El debate sobre la calle Libélula no está exento de controversia. Según los registros del catastro, la parcela situada al final de la vía aparece como privada, y no existe ningún tramo identificado como calle ni en la parte privada ni en la que hasta ahora se consideraba una calle sin salida.

Los propietarios del tramo final aseguran no haber sido notificados de ninguna expropiación, y cuestionan que otras personas puedan transitar libremente por su terreno sin su consentimiento. Además, explican que los servicios instalados en la zona, como farolas y alcantarillado, fueron colocados por ellos mismos y que son ellos quienes se encargan de su mantenimiento.

Por si fuera poco, los vecinos de la parte privada aseguran que en sus documentos oficiales —escrituras, DNI y padrón— la calle figura como Calle Tejas, no como Libélula, aunque en 2024 se acordó renombrarla oficialmente en sesión plenaria. Aunque ni el nuevo nombre ni el antiguo se refleja en carteles ni en planos urbanísticos, generando confusión sobre la identidad oficial de la vía.

Decidida a entender qué estaba ocurriendo, María comenzó a mover documentación, presentar escritos y tocar todas las puertas posibles. Y entonces llegó el giro inesperado: la respuesta del Ayuntamiento esta vez fue distinta.

Una nueva vía a la urbanización

En diciembre, tras revisar el expediente, el Consistorio corrigió lo que denominó un “error material” y reconoció que la vía no era una calle sin salida, sino que tenía conexión con la Avenida de los Jornaleros. Además, confirmaron el nombre oficial de la vía: calle Libélula.

Ese reconocimiento permitió que tras una protesta vecinal y la llamada a la Policía Local retirasen las primeras vallas que bloqueaban el paso de la mitad de la calle. Un gesto histórico para los vecinos, que por primera vez vieron que su situación podía revertirse.

Amenazas, miedo y una tensión creciente

Pero la retirada parcial de las vallas no ha traído la paz. El pasado sábado, durante una protesta vecinal y tras la intervención policial, algunos de los propietarios del tramo vallado comenzaron a increpar, insultar y amenazar a los vecinos.

Aún queda el portón que cierra la vía que conecta con la avenida Jornaleros, "ahora mantienen el portón abierto todo el día, pero lo cierran por la noche", explican los vecinos. 

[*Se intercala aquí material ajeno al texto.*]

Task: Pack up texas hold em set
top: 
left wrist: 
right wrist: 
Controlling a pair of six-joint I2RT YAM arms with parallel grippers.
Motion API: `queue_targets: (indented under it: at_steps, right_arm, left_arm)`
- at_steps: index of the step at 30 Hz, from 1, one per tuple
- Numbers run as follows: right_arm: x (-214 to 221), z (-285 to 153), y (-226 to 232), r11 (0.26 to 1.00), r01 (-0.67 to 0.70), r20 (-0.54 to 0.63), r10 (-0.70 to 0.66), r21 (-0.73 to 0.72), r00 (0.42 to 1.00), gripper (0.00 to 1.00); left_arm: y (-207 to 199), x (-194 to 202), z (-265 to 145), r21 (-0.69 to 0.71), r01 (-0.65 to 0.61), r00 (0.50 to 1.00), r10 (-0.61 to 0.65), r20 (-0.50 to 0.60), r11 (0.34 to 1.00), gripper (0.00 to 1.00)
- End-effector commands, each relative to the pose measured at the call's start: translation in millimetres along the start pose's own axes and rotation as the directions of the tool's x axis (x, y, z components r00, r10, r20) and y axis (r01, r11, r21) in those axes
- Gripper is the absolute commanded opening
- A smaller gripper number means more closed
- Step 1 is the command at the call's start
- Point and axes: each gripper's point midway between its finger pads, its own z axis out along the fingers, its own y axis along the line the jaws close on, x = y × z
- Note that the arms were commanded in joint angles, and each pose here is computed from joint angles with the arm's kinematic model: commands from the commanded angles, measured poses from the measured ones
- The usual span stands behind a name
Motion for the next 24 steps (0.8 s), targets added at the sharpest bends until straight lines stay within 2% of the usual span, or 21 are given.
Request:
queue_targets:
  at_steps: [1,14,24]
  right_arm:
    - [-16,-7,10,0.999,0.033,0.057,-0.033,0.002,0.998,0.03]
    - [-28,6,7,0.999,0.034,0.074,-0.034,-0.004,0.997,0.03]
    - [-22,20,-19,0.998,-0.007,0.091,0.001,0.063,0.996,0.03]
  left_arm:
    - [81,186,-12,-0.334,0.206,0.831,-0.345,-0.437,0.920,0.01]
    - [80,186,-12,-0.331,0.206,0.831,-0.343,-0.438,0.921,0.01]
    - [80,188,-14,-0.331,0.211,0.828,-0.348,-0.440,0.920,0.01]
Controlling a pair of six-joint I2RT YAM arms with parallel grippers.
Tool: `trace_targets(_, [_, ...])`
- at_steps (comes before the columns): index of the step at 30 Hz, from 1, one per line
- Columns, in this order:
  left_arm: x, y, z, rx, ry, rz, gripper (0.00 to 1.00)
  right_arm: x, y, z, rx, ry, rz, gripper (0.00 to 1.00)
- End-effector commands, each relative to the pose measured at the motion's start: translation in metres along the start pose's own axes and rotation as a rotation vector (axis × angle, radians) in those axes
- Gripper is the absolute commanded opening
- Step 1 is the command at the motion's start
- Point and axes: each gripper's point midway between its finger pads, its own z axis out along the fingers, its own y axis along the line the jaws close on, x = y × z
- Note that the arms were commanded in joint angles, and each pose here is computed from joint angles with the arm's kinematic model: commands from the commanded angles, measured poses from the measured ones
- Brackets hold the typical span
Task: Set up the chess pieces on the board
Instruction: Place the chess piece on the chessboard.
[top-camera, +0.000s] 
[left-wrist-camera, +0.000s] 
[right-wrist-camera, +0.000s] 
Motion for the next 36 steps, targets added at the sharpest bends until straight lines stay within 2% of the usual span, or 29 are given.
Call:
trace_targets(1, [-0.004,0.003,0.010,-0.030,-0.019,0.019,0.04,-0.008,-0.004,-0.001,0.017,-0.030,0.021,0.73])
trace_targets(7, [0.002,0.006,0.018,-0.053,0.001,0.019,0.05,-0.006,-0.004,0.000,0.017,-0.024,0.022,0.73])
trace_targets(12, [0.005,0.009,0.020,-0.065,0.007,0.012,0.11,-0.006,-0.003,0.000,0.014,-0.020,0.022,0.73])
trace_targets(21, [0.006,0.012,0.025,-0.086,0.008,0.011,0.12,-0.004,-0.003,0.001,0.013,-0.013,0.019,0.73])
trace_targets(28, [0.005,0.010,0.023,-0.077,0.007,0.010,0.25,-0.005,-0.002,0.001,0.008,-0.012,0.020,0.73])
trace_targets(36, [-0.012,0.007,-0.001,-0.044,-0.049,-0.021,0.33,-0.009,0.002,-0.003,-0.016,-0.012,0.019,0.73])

Por su parte, los propietarios de dicho paso comunitario explican que se sienten indefensos ante el tránsito de desconocidos por su parcela y desean una aclaración por parte del consistorio.

Los vecinos afectados piden urbanizar el resto de la vía y determinar si es una salida de titularidad privada o no, “Hemos superado la primera barrera, que era conseguir el reconocimiento de que no es una vía sin salida y sin nombre, pero ahora queremos que se urbanice y que se garantice el paso libre y seguro”, reclaman los vecinos. "No pedimos quitarles nada a ellos, solo queremos pasar libremente sin sentir miedo", concluyen.